WHAT IS NEEDED
Pull out every line below that holds the word "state".

Start of Block

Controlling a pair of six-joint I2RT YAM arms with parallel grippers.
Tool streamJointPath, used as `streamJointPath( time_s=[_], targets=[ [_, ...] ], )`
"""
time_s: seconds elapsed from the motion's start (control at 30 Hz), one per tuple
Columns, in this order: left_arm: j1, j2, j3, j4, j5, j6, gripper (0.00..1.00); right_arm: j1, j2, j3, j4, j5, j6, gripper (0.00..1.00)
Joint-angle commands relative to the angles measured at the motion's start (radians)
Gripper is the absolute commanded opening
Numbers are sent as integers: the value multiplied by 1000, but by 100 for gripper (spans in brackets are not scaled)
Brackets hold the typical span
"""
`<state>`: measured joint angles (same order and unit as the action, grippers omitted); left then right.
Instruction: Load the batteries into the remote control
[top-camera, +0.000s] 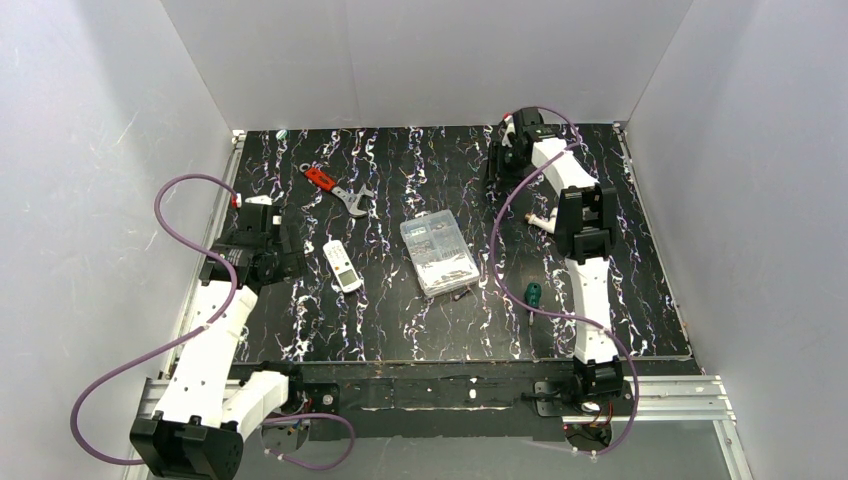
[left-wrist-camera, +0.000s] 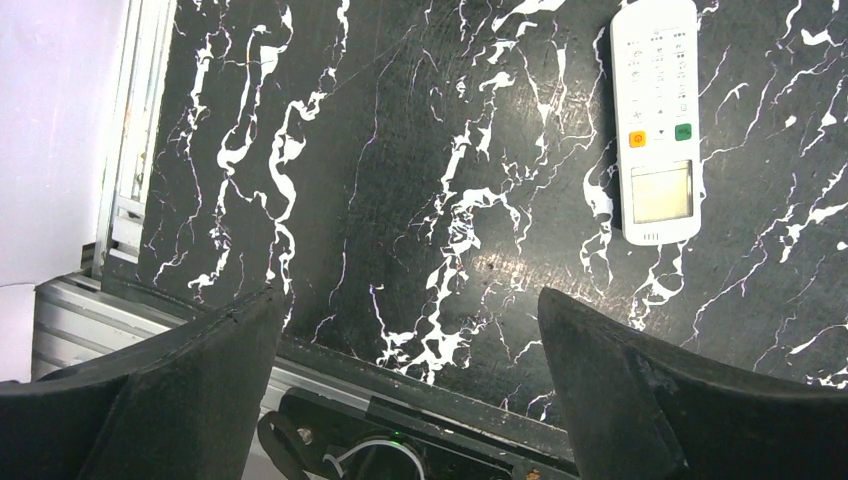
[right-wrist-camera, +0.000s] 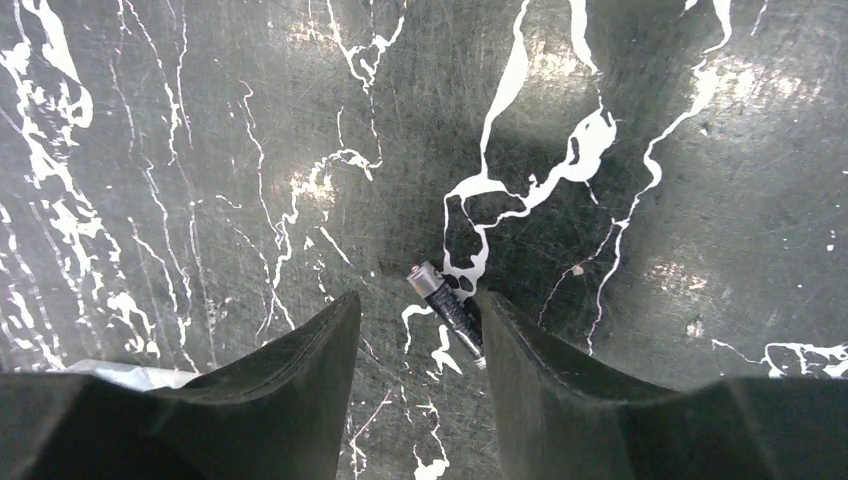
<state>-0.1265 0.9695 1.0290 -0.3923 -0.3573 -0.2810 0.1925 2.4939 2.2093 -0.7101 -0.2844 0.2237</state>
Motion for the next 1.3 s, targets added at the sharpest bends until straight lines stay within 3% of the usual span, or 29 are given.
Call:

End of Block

EXERCISE RESULT
`<state>`: measured joint angles (same order and unit as the action, grippers omitted); left then right.
<state>-0.1265 0.9695 1.0290 -0.3923 -0.3573 -0.2810 0.1925 2.4939 2.2093 -0.7101 -0.2844 0.2237</state>

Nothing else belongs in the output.